--- SOURCE DATA ---

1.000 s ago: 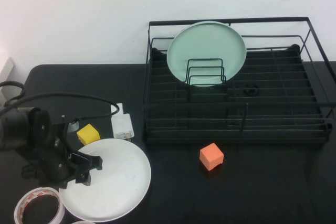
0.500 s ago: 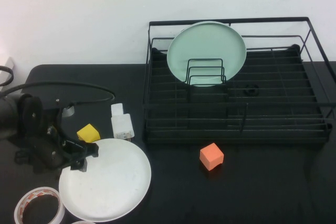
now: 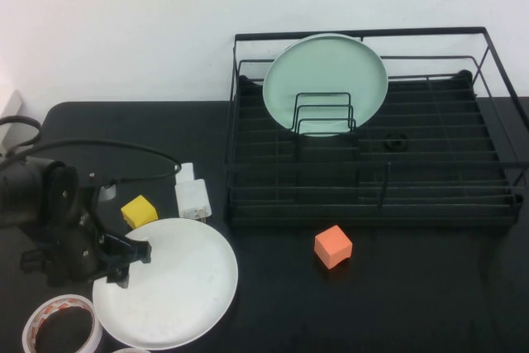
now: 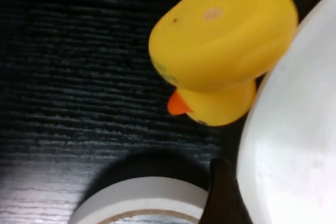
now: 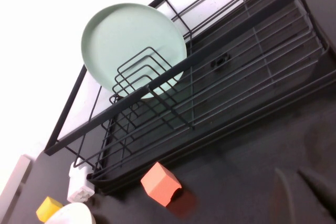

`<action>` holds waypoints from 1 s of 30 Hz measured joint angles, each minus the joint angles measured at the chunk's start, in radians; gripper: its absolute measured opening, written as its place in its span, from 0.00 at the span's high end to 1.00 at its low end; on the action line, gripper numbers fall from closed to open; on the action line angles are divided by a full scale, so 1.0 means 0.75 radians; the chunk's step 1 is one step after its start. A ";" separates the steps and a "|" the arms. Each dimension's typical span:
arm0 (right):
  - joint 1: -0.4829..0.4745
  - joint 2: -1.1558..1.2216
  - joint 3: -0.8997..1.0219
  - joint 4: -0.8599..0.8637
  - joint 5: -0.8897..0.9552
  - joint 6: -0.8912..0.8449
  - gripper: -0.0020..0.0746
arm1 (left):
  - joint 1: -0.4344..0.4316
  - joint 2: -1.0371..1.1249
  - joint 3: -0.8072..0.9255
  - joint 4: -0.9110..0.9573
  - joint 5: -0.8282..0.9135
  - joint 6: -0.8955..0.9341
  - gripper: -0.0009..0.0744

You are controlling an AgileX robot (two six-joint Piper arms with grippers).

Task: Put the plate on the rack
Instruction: Pick up the plate from the table

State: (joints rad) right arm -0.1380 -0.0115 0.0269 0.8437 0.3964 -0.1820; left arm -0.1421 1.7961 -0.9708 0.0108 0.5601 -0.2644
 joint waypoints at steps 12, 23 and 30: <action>0.000 0.000 0.000 0.000 0.000 0.000 0.97 | 0.000 0.109 -0.013 -0.062 -0.069 0.000 0.61; 0.000 0.000 0.000 0.000 0.001 0.000 0.97 | 0.015 0.104 -0.018 -0.220 -0.125 0.133 0.95; 0.000 0.000 0.000 0.012 0.007 -0.005 0.97 | 0.015 -0.020 -0.010 -0.496 -0.095 0.467 0.98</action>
State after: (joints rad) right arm -0.1380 -0.0115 0.0269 0.8526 0.4015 -0.1861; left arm -0.1306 1.7809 -0.9781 -0.3611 0.4891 0.0861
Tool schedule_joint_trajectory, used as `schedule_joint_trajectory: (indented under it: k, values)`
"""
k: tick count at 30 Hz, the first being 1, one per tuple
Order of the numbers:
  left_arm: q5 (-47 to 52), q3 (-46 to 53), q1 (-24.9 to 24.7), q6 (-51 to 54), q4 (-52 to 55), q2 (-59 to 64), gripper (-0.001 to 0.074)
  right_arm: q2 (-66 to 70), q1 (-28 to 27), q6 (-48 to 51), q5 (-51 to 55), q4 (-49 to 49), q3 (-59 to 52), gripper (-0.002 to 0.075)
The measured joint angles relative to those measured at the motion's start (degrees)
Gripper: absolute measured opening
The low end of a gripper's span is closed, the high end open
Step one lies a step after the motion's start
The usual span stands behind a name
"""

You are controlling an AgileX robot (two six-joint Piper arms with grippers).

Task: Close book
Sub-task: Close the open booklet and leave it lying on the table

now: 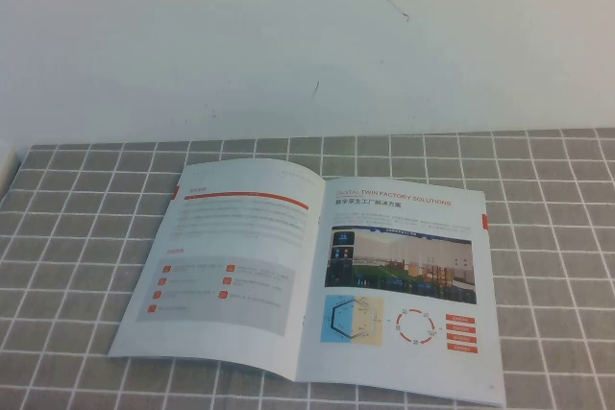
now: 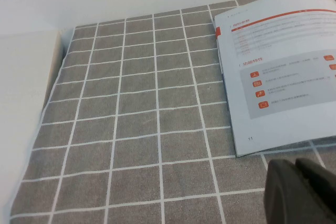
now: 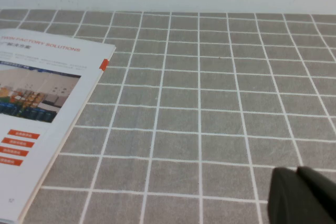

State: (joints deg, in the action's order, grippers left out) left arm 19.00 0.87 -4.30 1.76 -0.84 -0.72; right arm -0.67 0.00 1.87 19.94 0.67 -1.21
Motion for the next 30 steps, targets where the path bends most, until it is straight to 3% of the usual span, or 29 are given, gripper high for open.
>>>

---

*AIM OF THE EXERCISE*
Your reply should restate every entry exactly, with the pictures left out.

*YOUR SOLUTION*
1.000 s ago: 
0.500 s ago: 
now: 
now: 
now: 

`<action>` holds waypoints from 1 s of 30 Hz measured joint angles, each minus the joint angles measured at the chunk's start, in radians; gripper: its absolute measured opening, written as its place in its span, from 0.00 at the span's high end to 1.00 at its low end; on the action line, gripper numbers fall from closed to open; on the action line angles are divided by a full scale, so 1.0 means 0.75 radians; the chunk's step 1 is one step after its start. A ";" separates the steps and a "|" the arms. Each dimension's typical span:
arm0 (right):
  - joint 1: -0.4829..0.4745
  - joint 2: -1.1558..1.2216
  - joint 3: -0.8997..1.0219
  - joint 4: -0.8599..0.8637
  - joint 5: -0.8897..0.9552
  - joint 6: -0.8912..0.8449
  - gripper: -0.0020..0.0746
arm1 (left):
  - joint 1: -0.4344..0.4316
  - joint 2: -1.0371..1.1249
  - joint 3: -0.8072..0.9255
  - joint 4: -0.9110..0.9573
  - joint 5: -0.8282..0.9135
  - joint 6: -0.8955..0.9341
  - gripper: -0.0009..0.0744

You are controlling an AgileX robot (two six-joint Piper arms with grippers).

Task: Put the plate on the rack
Instruction: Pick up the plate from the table

State: (joints rad) right arm -0.1380 -0.0115 0.0269 0.8437 0.3964 -0.1820; left arm -0.1421 1.7961 -0.9708 0.0108 0.5601 -0.2644
 joint waypoints at steps 12, 23 and 30: <action>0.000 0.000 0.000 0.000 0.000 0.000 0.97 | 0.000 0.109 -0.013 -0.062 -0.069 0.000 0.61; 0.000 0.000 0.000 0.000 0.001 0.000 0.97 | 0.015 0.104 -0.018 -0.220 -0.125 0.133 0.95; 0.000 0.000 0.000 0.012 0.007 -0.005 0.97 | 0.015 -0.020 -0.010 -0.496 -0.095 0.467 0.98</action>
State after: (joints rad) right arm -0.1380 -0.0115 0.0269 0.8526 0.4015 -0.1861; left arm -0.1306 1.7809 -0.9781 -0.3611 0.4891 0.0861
Tool schedule_joint_trajectory, used as `schedule_joint_trajectory: (indented under it: k, values)`
"""
k: tick count at 30 Hz, the first being 1, one per tuple
Order of the numbers:
  left_arm: q5 (-47 to 52), q3 (-46 to 53), q1 (-24.9 to 24.7), q6 (-51 to 54), q4 (-52 to 55), q2 (-59 to 64), gripper (-0.001 to 0.074)
  right_arm: q2 (-66 to 70), q1 (-28 to 27), q6 (-48 to 51), q5 (-51 to 55), q4 (-49 to 49), q3 (-59 to 52), gripper (-0.002 to 0.075)
The measured joint angles relative to those measured at the motion's start (degrees)
Gripper: absolute measured opening
The low end of a gripper's span is closed, the high end open
Step one lies a step after the motion's start
The usual span stands behind a name
"""

You are controlling an AgileX robot (two six-joint Piper arms with grippers).

Task: Close book
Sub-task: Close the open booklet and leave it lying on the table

now: 
now: 
now: 

State: (joints deg, in the action's order, grippers left out) left arm 19.00 0.87 -4.30 1.76 -0.84 -0.72; right arm -0.67 0.00 1.87 19.94 0.67 -1.21
Motion for the next 30 steps, targets where the path bends most, until it is straight to 3% of the usual span, or 29 are given, gripper high for open.
>>>

Output for the exercise is complete.